* **Description of the task**
Every record here must be set down once more, precisely as it reads.

* **Dataset entries**
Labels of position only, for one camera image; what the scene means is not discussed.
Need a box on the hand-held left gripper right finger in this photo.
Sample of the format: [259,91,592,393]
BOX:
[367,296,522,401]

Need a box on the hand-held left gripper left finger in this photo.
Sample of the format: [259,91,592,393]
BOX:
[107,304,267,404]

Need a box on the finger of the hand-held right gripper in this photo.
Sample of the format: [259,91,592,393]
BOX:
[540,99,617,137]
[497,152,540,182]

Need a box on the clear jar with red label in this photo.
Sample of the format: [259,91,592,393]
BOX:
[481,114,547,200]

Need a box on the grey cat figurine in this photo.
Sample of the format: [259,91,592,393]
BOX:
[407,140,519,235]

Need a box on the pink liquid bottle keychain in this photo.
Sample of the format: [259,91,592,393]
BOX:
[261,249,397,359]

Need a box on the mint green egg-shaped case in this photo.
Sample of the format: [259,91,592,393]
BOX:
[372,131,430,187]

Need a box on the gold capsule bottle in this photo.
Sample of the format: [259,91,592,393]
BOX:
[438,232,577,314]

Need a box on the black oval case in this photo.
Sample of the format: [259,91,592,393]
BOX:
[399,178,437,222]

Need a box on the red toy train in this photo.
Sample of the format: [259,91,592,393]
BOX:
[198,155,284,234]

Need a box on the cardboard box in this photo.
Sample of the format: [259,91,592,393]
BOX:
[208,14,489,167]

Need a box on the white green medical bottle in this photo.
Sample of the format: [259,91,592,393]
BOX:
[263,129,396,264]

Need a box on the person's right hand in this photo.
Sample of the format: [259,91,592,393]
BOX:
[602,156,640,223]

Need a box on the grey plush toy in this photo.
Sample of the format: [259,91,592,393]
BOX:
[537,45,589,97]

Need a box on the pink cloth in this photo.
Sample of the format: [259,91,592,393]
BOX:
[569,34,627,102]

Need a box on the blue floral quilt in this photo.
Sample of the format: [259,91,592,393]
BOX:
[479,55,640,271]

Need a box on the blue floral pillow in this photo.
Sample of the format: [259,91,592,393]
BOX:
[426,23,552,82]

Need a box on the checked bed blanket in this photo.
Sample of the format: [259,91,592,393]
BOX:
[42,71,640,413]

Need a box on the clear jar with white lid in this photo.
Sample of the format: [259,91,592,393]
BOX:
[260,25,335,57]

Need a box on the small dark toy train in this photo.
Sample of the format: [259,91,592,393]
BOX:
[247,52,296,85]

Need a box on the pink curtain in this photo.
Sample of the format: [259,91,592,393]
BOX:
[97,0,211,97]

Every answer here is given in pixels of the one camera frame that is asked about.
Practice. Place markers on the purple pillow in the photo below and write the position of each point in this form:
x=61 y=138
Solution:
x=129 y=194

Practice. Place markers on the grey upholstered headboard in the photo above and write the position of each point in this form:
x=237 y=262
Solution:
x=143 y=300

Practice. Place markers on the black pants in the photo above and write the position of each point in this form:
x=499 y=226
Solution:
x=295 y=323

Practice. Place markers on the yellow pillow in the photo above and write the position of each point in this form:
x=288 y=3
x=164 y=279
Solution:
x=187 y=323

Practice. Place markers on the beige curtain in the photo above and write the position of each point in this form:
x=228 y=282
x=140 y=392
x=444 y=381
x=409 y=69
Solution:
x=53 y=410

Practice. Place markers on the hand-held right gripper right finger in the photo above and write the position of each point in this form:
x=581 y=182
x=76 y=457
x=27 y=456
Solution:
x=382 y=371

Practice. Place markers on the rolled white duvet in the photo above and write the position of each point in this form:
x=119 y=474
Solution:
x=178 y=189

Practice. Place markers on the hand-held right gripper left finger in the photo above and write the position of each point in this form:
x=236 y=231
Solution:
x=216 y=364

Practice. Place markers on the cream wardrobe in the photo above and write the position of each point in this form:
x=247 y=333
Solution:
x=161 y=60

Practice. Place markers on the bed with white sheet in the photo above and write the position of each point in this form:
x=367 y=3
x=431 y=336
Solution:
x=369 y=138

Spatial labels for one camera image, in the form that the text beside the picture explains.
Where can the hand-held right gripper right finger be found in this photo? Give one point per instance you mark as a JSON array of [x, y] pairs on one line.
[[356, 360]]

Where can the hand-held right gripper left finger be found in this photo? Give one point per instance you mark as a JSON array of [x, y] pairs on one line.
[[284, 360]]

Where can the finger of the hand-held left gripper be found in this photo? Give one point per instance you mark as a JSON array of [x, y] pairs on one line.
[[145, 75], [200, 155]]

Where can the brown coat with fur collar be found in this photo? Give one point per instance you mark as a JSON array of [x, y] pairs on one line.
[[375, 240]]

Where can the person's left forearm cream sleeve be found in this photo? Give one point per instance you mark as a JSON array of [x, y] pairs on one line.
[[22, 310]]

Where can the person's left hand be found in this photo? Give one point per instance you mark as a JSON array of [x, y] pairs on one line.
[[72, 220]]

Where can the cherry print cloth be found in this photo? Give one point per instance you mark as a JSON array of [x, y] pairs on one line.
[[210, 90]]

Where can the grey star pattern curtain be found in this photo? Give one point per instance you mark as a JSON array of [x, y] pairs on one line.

* **Problem solution**
Labels of position only, for one camera image; what the scene means is not discussed.
Need a box on the hand-held left gripper right finger in this photo.
Sample of the format: [259,91,592,393]
BOX:
[367,296,522,401]

Need a box on the hand-held left gripper left finger in this photo.
Sample of the format: [259,91,592,393]
BOX:
[107,304,267,404]

Need a box on the finger of the hand-held right gripper in this photo.
Sample of the format: [259,91,592,393]
BOX:
[540,99,617,137]
[497,152,540,182]

Need a box on the clear jar with red label in this photo.
Sample of the format: [259,91,592,393]
BOX:
[481,114,547,200]

Need a box on the grey cat figurine in this photo.
Sample of the format: [259,91,592,393]
BOX:
[407,140,519,235]

Need a box on the pink liquid bottle keychain in this photo.
Sample of the format: [259,91,592,393]
BOX:
[261,249,397,359]

Need a box on the mint green egg-shaped case in this photo.
Sample of the format: [259,91,592,393]
BOX:
[372,131,430,187]

Need a box on the gold capsule bottle in this photo.
Sample of the format: [259,91,592,393]
BOX:
[438,232,577,314]

Need a box on the black oval case in this photo.
Sample of the format: [259,91,592,393]
BOX:
[399,178,437,222]

Need a box on the red toy train in this photo.
Sample of the format: [259,91,592,393]
BOX:
[198,155,284,234]

Need a box on the cardboard box in this photo.
Sample of the format: [259,91,592,393]
BOX:
[208,14,489,167]

Need a box on the white green medical bottle in this photo.
Sample of the format: [259,91,592,393]
BOX:
[263,129,396,264]

Need a box on the person's right hand in this photo.
Sample of the format: [259,91,592,393]
BOX:
[602,156,640,223]

Need a box on the grey plush toy in this photo.
Sample of the format: [259,91,592,393]
BOX:
[537,45,589,97]

Need a box on the pink cloth in this photo.
Sample of the format: [259,91,592,393]
BOX:
[569,34,627,102]

Need a box on the blue floral quilt in this photo.
Sample of the format: [259,91,592,393]
BOX:
[479,55,640,271]

Need a box on the blue floral pillow in this photo.
Sample of the format: [259,91,592,393]
BOX:
[426,23,552,82]

Need a box on the checked bed blanket in this photo.
Sample of the format: [259,91,592,393]
BOX:
[42,71,640,413]

Need a box on the clear jar with white lid in this photo.
Sample of the format: [259,91,592,393]
BOX:
[260,25,335,57]

Need a box on the small dark toy train in this photo.
Sample of the format: [259,91,592,393]
BOX:
[247,52,296,85]

Need a box on the pink curtain in this photo.
Sample of the format: [259,91,592,393]
BOX:
[97,0,211,97]

Every answer here is given in pixels of the one camera frame that is asked about.
Practice. Place markers on the purple pillow in the photo below and write the position of each point in this form:
x=61 y=138
Solution:
x=129 y=194

Practice. Place markers on the grey upholstered headboard in the photo above and write the position of each point in this form:
x=237 y=262
Solution:
x=143 y=300

Practice. Place markers on the black pants in the photo above and write the position of each point in this form:
x=499 y=226
Solution:
x=295 y=323

Practice. Place markers on the yellow pillow in the photo above and write the position of each point in this form:
x=288 y=3
x=164 y=279
Solution:
x=187 y=323

Practice. Place markers on the beige curtain in the photo above and write the position of each point in this form:
x=228 y=282
x=140 y=392
x=444 y=381
x=409 y=69
Solution:
x=53 y=410

Practice. Place markers on the hand-held right gripper right finger in the photo above and write the position of each point in this form:
x=581 y=182
x=76 y=457
x=27 y=456
Solution:
x=382 y=371

Practice. Place markers on the rolled white duvet in the photo above and write the position of each point in this form:
x=119 y=474
Solution:
x=178 y=189

Practice. Place markers on the hand-held right gripper left finger in the photo above and write the position of each point in this form:
x=236 y=231
Solution:
x=216 y=364

Practice. Place markers on the cream wardrobe in the photo above and write the position of each point in this form:
x=247 y=333
Solution:
x=161 y=60

Practice. Place markers on the bed with white sheet in the photo above and write the position of each point in this form:
x=367 y=3
x=431 y=336
Solution:
x=369 y=138

Spatial labels for one camera image, in the form that the text beside the picture explains.
Where can the hand-held right gripper right finger be found in this photo? Give one point per instance you mark as a JSON array of [x, y] pairs on one line.
[[356, 360]]

Where can the hand-held right gripper left finger be found in this photo? Give one point per instance you mark as a JSON array of [x, y] pairs on one line.
[[284, 360]]

Where can the finger of the hand-held left gripper be found in this photo? Give one point per instance you mark as a JSON array of [x, y] pairs on one line.
[[145, 75], [200, 155]]

Where can the brown coat with fur collar be found in this photo? Give one point per instance you mark as a JSON array of [x, y] pairs on one line.
[[375, 240]]

Where can the person's left forearm cream sleeve be found in this photo? Give one point per instance you mark as a JSON array of [x, y] pairs on one line.
[[22, 310]]

Where can the person's left hand be found in this photo? Give one point per instance you mark as a JSON array of [x, y] pairs on one line.
[[72, 220]]

Where can the cherry print cloth be found in this photo? Give one point per instance you mark as a JSON array of [x, y] pairs on one line.
[[210, 90]]

Where can the grey star pattern curtain be found in this photo? Give one point per instance you mark as a JSON array of [x, y] pairs on one line.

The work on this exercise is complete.